1.1. Euclidean norms under {SL(2,\mathbb{R})}-action on {\mathbb{R}^2}

The following lemma computing the Haar measure on {SL(2,\mathbb{R})} is well-known, see, e.g., A. Knapp’s book (especially Chapter 5 on Iwasawa decomposition and integral formulas, and Equation (10.7) in Chapter 10).

Lemma 1 The map {(\theta,a,b)\mapsto R_{\theta} N_{a,b}} from {\mathbb{R}/2\pi\mathbb{Z}\times\mathbb{R}_{>0}\times\mathbb{R}} to {SL(2,\mathbb{R})} is a diffeomorphism and the measure {d\theta\,da\,db} is sent to a Haar measure by this diffeomorphism.

Using this lemma, we will estimate the Haar measure of the set of elements of {SL(2,\mathbb{R})} with bounded norm keeping two fixed non-collinear vectors inside a given annulus.

Proposition 2 Let {v,v'\in\mathbb{R}^2} be vectors with {v'\neq\pm v}. Then, the Haar measure of the set

\displaystyle E(v,v',\tau)=\{g\in SL(2,\mathbb{R}): \|g\|\leq 2, \exp(-\tau)\leq\|gv\|,\|gv'\|\leq\exp(\tau)\}

is {O(\tau^{3/2})} when {\tau} is small. Here, the implied constant is uniform when {\|v\pm v'\|} is bounded away from {0}.

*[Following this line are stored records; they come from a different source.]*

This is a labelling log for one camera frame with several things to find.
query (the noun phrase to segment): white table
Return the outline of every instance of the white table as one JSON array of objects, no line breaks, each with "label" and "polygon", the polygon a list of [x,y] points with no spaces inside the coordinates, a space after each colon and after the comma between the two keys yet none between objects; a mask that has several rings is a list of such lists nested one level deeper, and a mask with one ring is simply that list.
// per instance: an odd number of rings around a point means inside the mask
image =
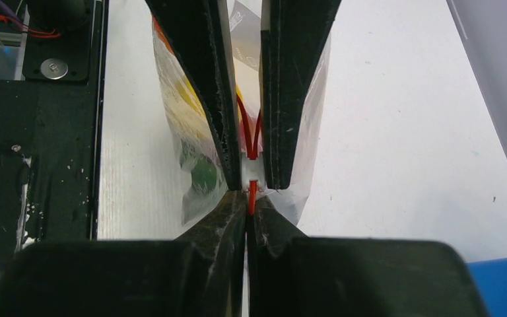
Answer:
[{"label": "white table", "polygon": [[[144,1],[110,1],[106,59],[98,237],[174,238],[189,179]],[[343,1],[329,68],[299,227],[441,240],[467,261],[507,256],[507,160],[446,2]]]}]

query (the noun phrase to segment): red wire
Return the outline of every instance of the red wire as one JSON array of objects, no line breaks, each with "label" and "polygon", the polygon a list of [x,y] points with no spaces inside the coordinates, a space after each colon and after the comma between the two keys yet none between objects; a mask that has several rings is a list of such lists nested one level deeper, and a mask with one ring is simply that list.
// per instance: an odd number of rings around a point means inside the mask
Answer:
[{"label": "red wire", "polygon": [[23,23],[15,20],[11,17],[6,17],[4,15],[0,15],[0,22],[7,22],[7,21],[15,23],[20,28],[21,32],[24,32],[24,29],[26,29],[26,31],[28,32],[28,35],[30,35],[33,38],[58,38],[61,36],[60,33],[55,33],[55,30],[52,30],[51,32],[34,30],[34,29],[27,27]]},{"label": "red wire", "polygon": [[250,180],[250,200],[248,203],[248,213],[254,215],[255,211],[255,195],[257,193],[257,180]]},{"label": "red wire", "polygon": [[255,160],[252,158],[252,132],[250,131],[250,123],[248,113],[246,112],[246,108],[242,103],[242,99],[237,96],[238,99],[238,108],[240,109],[240,113],[242,115],[242,125],[244,126],[244,139],[246,139],[246,155],[250,160]]},{"label": "red wire", "polygon": [[[252,144],[252,136],[250,131],[250,117],[246,112],[246,108],[244,107],[244,103],[237,96],[238,99],[238,108],[240,109],[240,113],[242,115],[242,126],[244,128],[244,138],[246,139],[246,154],[250,160],[257,159],[257,142],[259,140],[259,132],[261,131],[261,110],[259,111],[259,115],[257,116],[257,121],[255,123],[255,135],[253,136],[253,144]],[[255,197],[257,195],[257,180],[250,180],[250,190],[249,190],[250,198],[248,200],[248,213],[249,215],[254,215],[255,211]]]}]

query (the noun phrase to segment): red wire connector
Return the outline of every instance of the red wire connector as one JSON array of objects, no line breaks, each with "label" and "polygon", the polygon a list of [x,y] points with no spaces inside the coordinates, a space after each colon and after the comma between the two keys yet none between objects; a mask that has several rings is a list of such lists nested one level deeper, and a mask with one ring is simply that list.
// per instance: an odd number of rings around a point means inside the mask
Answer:
[{"label": "red wire connector", "polygon": [[255,123],[254,135],[252,139],[252,131],[250,130],[250,120],[248,113],[246,112],[246,108],[244,107],[244,103],[239,96],[238,99],[238,109],[240,111],[240,115],[242,117],[242,125],[244,128],[244,138],[246,139],[246,156],[242,158],[242,188],[248,190],[250,194],[250,198],[248,201],[248,213],[250,215],[254,214],[255,210],[255,201],[257,196],[257,191],[260,189],[259,185],[265,185],[265,173],[263,171],[263,160],[261,159],[257,144],[259,141],[259,134],[261,132],[261,112],[257,117],[257,122]]}]

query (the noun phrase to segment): transparent plastic bag
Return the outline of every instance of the transparent plastic bag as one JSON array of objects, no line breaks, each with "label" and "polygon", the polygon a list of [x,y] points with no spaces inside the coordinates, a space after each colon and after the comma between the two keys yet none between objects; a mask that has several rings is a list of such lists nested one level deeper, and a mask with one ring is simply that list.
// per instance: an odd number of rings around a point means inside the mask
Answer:
[{"label": "transparent plastic bag", "polygon": [[[249,126],[253,128],[260,109],[258,72],[261,0],[228,0],[228,15],[236,91],[248,113],[245,120],[248,120]],[[156,70],[166,117],[174,139],[174,150],[180,168],[191,176],[191,186],[182,198],[182,225],[185,226],[212,210],[228,188],[199,99],[156,21],[153,22],[153,27]],[[268,196],[275,208],[294,224],[300,220],[312,185],[328,61],[329,40],[304,103],[290,187],[279,191],[265,190],[258,194],[258,197]],[[245,153],[242,120],[244,118],[239,114],[240,146]],[[263,151],[261,138],[258,149]]]}]

Remark 1 For the application we have in mind, it suffices to know that the Haar measure of {E(v,v',\tau)} is {o(\tau)}, but we prefer to state this proposition in this form in order to highlight the following phenomenon. A naive computation reveals that the Haar measure of the set of elements of {SL(2,\mathbb{R})} with bounded norm keeping a given vector {v} inside the annulus {\{\exp(-\tau)\leq\|w\|\leq\exp(\tau)\}} is {O(\tau)}. In particular, it would be natural to think that {E(v,v',\tau)} has Haar measure {O(\tau^2)} as we are trying to confine two non-collinear vectors inside the annulus {\{\exp(-\tau)\leq\|w\|\leq\exp(\tau)\}}. However, as we’ll see during the proof of the proposition, this intuitive picture is wrong because of certain singularities (critical points) of “square root” type develop (in other words, the events of confining two non-collinear vectors inside an annulus are not always independent). Fortunately, the singularity is mild and the estimate {O(\tau^{3/2})=o(\tau)} of the Haar measure of {E(v,v',\tau)} is sufficient for our future purposes.

Proof: The set {E(v,v',\tau)} is empty (for small {\tau}) unless {1/3\leq\|v\|, \|v'\|\leq 3}, so we’ll assume that {v} and {v'} satisfy these inequalities. Also, from the right-invariance of the Haar measure under {R_{\alpha}}, we can suppose that {v=(p,0)} with {1/3\leq p\leq 3}.

Now, let us write {v'=(q,r)} and {g=R_{\theta} N_{a,b}}, and let us introduce the function

\displaystyle N: g\mapsto (\|gv\|^2,\|gv'\|^2)

Clearly {N} doesn’t depend on {\theta}, so that we will write {N=N(a,b)} in the sequel.

We have {N(a,b)=(p^2 a^2, (qa+rb)^2+r^2/a^2)}. Thus, the Jacobian matrix of {N} is

\displaystyle 2\left(\begin{array}{cc}p^2 a & 0 \\ q(qa+rb)-r^2/a^3 & r(qa+rb)\end{array}\right)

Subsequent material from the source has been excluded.